FreeBSD 14.3 throughput tanking if a Linux Client or Linux Router is involved.

This has been a really difficult case for me to solve, but what I am seeing sounds ... too weird to believe. I really don't know where the fault lies, but any advice would be amazing.

What I see is that when a Linux router is on the path between a FreeBSD server or client, a collapse in bandwidth occurs. I am also seeing situations where Linux as a client performs worse when connected to a FreeBSD server.

But more over, the moment a linux router is involved, the throughput tanks *hard*.

The reason I noticed this is that I have a FreeBSD server in a VPS. Downloading from the FreeBSD machine to another machine in the same DC, I see 480MB/s. From FreeBSD via my internet to my UXG I am able to see 30MB/s - this is maxing out my line rate, and is what I expect.

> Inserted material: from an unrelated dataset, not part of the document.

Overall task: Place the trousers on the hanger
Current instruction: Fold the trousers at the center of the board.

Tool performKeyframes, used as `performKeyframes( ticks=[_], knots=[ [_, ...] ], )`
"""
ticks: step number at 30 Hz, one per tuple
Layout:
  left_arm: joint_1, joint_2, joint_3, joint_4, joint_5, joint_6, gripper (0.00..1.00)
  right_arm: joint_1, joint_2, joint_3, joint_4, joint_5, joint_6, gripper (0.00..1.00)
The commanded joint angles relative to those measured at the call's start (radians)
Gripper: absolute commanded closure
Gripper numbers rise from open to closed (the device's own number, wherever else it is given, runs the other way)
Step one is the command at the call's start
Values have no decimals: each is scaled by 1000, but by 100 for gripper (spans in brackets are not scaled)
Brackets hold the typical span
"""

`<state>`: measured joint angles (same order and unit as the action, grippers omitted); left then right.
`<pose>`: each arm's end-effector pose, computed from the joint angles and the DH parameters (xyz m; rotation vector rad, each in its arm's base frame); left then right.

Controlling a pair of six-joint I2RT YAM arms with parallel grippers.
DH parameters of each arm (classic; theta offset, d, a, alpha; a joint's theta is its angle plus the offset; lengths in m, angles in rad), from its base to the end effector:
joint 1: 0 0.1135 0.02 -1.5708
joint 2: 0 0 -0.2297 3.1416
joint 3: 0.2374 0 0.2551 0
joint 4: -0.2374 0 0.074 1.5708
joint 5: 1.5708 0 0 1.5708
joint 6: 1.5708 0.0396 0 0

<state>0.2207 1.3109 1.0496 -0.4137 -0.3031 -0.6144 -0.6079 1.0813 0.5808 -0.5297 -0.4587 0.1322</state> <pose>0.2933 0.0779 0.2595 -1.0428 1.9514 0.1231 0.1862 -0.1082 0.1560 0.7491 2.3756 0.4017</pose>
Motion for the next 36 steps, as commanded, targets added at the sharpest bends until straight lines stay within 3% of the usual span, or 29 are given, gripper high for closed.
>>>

But from the FreeBSD machine to *anything* behind the UXG (a linux router) I see 5MB/s, and it fluctuates wildly.

On top of this, others who consumer the services of that FreeBSD server reported the same throughput tanking - ubiquiti, tplink, openwrt - all seemed to be affected.

I've spent a lot of time trying out various tunings - the worst was enable RACK which caused these values to sink into 200kb/s kind of numbers. htcp instead of cubic improves things somewhat but not much. Buffer tunigs etc don't seem to have much effect.


To isolate this I have tried to break down a reproducer to a few components as possible. This will be a long post, but I'd rather be thorough than not.

The reproduction environment is as follows:

I am using virtual machines hosted on a FreeBSD 14.3 server which has an Intel Xeon Silver 4310 (24) @ 2.100GHz and 128GB of ram.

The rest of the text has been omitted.